A year or two ago, I read this great article about Green Burials. Now, I am the last person you should ever call a hippie, but these eco-friendly burials really appealed to me. I read an article (I really wish I could remember where I read it) that explained it all, and it sounded pretty cool.

Basically, instead of the traditional chemical embalming fluid, they use a vegetable-based one. Then you're placed in a biodegradable "container" (okay, I'll admit that the use of the word 'container' weirded me out a little bit) and are placed in a whole 4 feet deep, rather than 6 feet. Instead of a typical cemetery, the picture in the article showed what looked like a forest that is set aside for burials. There are no tombstones, but families can choose to have a rock or a tree placed on top of the final resting spot. I just thought this sounded so much more... I dunno, peaceful. Pleasant. And I really like the idea that you would be able to break down naturally. To become part of the soil and all other living things is how we can actually achieve immortality.

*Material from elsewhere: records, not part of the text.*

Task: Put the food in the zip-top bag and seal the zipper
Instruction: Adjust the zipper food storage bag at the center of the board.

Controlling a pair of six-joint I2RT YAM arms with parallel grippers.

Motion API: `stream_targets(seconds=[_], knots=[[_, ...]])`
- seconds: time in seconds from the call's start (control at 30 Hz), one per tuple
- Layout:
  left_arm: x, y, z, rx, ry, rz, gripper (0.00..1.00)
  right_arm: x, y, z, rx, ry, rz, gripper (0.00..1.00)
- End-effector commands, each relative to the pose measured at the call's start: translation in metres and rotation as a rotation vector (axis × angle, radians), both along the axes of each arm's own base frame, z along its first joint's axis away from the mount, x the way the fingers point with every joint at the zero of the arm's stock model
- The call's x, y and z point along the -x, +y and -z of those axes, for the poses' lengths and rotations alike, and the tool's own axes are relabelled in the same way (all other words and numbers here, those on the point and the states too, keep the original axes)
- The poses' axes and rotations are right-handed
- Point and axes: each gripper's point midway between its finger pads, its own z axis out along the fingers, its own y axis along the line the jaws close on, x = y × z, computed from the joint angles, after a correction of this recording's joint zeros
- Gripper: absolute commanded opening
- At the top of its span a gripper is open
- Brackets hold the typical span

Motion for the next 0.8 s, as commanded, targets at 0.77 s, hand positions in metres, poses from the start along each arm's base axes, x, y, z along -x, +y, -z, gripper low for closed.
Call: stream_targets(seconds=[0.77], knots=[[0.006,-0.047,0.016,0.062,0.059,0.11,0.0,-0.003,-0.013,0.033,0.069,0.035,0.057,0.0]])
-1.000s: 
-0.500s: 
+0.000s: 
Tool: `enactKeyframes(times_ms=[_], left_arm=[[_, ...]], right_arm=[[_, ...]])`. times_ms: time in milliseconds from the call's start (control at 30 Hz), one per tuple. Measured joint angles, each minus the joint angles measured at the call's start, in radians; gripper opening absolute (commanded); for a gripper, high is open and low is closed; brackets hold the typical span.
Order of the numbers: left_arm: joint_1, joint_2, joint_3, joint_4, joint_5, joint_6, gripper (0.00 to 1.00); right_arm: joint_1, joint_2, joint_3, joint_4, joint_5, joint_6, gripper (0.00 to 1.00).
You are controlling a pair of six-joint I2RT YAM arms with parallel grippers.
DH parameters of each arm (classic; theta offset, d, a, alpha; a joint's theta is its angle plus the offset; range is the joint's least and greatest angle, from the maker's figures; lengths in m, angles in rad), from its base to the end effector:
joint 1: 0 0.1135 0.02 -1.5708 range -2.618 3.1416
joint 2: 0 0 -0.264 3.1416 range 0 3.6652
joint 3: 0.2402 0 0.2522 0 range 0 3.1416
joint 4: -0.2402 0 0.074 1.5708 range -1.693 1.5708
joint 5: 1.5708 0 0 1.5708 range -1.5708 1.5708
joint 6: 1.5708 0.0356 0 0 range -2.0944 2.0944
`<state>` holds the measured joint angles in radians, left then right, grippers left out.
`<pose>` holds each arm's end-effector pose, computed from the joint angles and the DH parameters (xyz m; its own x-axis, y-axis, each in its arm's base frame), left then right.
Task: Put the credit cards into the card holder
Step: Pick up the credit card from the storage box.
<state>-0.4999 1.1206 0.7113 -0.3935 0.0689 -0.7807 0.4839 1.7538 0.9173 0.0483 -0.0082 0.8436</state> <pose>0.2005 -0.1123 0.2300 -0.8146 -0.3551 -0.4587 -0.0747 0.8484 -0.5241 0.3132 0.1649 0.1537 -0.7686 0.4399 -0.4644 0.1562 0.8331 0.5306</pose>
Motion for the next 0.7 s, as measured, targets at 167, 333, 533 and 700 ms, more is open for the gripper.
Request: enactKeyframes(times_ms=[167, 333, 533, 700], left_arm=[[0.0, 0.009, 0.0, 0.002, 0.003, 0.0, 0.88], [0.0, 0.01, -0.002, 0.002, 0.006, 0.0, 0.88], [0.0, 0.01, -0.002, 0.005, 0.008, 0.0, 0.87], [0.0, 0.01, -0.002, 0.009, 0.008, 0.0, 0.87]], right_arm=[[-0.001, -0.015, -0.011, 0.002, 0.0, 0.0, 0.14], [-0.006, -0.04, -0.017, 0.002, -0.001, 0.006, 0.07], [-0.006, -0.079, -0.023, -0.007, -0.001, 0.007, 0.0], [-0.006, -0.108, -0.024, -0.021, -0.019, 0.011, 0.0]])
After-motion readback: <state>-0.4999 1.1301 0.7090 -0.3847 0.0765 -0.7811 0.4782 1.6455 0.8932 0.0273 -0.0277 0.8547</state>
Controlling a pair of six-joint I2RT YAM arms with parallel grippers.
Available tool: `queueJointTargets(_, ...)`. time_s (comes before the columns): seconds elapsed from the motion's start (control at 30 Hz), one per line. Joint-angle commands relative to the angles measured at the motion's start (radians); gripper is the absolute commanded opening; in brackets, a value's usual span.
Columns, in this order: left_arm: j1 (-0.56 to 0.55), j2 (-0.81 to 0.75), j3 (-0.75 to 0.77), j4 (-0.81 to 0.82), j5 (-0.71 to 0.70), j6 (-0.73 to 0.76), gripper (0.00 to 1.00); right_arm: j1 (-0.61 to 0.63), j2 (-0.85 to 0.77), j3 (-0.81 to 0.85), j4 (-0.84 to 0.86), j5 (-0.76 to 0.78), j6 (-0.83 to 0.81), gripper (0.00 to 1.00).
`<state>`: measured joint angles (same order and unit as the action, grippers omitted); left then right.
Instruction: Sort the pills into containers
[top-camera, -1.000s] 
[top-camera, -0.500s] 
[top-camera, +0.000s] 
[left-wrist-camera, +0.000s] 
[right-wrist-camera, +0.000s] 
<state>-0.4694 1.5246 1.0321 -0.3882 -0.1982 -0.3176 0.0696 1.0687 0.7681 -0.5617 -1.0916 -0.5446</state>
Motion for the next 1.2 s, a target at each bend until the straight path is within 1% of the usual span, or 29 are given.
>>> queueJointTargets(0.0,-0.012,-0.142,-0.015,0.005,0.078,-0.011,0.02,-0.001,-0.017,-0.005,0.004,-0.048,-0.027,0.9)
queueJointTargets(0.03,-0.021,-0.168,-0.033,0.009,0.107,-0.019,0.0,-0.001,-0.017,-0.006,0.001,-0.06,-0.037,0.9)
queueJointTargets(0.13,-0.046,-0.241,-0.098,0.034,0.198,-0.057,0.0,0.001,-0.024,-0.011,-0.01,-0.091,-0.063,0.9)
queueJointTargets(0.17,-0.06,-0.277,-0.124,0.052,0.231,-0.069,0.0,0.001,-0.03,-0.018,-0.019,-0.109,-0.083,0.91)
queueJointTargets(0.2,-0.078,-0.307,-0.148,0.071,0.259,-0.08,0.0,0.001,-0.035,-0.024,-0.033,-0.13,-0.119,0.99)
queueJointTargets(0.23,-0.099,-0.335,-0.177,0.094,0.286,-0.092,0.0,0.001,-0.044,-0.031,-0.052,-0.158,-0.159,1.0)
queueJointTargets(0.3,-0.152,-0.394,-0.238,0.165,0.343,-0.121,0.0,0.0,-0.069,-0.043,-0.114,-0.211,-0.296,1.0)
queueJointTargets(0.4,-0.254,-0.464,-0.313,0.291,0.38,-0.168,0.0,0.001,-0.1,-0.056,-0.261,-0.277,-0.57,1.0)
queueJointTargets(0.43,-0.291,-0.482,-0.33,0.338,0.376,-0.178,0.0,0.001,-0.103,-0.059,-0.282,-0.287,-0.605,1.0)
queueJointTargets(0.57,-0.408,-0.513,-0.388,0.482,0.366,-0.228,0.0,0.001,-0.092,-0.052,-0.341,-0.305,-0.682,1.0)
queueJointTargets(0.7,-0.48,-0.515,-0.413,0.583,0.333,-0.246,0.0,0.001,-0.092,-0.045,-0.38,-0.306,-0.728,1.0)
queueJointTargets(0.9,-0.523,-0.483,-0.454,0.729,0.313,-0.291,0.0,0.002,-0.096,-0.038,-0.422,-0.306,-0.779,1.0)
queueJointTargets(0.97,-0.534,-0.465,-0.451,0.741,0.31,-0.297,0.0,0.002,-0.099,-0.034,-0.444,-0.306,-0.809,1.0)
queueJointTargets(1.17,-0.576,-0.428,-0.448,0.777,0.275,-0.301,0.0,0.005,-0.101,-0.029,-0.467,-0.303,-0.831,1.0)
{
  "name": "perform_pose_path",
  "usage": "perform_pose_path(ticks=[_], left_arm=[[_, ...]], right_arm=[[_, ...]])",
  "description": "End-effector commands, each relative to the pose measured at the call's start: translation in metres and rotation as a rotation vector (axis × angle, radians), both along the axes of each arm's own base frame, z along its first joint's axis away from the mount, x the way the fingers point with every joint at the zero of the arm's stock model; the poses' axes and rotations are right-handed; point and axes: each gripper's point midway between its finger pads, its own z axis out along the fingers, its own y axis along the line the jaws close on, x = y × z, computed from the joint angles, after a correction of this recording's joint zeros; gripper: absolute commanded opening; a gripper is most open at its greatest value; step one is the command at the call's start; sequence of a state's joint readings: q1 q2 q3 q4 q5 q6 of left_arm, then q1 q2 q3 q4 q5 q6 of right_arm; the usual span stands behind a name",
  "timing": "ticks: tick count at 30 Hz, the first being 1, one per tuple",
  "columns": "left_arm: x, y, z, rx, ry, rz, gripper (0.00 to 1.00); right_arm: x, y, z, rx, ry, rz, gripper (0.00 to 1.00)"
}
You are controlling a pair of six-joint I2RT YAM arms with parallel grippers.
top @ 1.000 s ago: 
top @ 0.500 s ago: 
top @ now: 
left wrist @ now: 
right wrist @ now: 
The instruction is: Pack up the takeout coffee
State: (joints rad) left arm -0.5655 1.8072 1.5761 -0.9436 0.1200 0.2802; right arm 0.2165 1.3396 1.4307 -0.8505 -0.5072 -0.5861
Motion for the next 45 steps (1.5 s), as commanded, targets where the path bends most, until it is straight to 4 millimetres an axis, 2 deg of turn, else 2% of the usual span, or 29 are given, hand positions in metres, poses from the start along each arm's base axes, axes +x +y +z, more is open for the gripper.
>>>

So, in case life does fail me, I think I will become and eco-friendly funeral director. The only thing that actually put me off the job was all the schooling -- 2 to 4 years! And that part of the courses involve boring computer stuff. Yes, I am more put off by that than by the actual handling of dead bodies.

The only reason I was really afraid of dead bodies before was because of zombies, and now I'm kind of a zombie fan, if you will. I remember seeing my first one. I was 15, and my mum had dragged us to the funeral of a friend of my dad's. I hadn't wanted to go, but my mum said that we had to stick together as a family. Pfft, whatever. It was a Saturday and I had better shit to do, like sleeping in.

It was an open casket funeral, unfortunately. He was an old guy, and he looked... Jesus, grey. It was awful. His face was sagging back against the pillow, I suppose because his muscles weren't holding everything in place. He didn't look like he was peaceful or sleeping at all, he just looked dead dead dead. I was frozen in front of his casket, petrified. I felt ill. After, I cried a little bit, and everyone nodded sympathetically to me. But I wasn't crying because it was sad, I was crying because it had shocked me really badly. Then we had to wait outside as the slowly lowered him into the neatly dug grave. It seemed lacking in any real care though, because they just used a machine to lower him in. I dunno, it seems like it would have been more respectful to do that yourself. Anyway, we stayed after all the people had gone, only to see a mini excavator roll over and pack the earth and turf on top of him. I found it really eerie, like they were erasing all proof that he had ever existed.

I am fairly interested in the trade though. The mortician part might take a little getting used to, but it sounds like you could make a pretty decent living off of it. Funeral directors typically make about $50,000 per year. More than I'd make as some kind of cartoonist, that's for sure.

How did I get so sick and twisted, you may be wondering? That's a good question. Let me know when you figure it out.


  1. You didn't happen to think of this because you lent me Fun House, did you?

  2. Haha no, I was just thinking about the article on green burials that I'd read, and that maybe the world needs a few more atheist funeral directors. It's a grim job, but somebody's got to do it. Plus, you'd never be out of work, haha.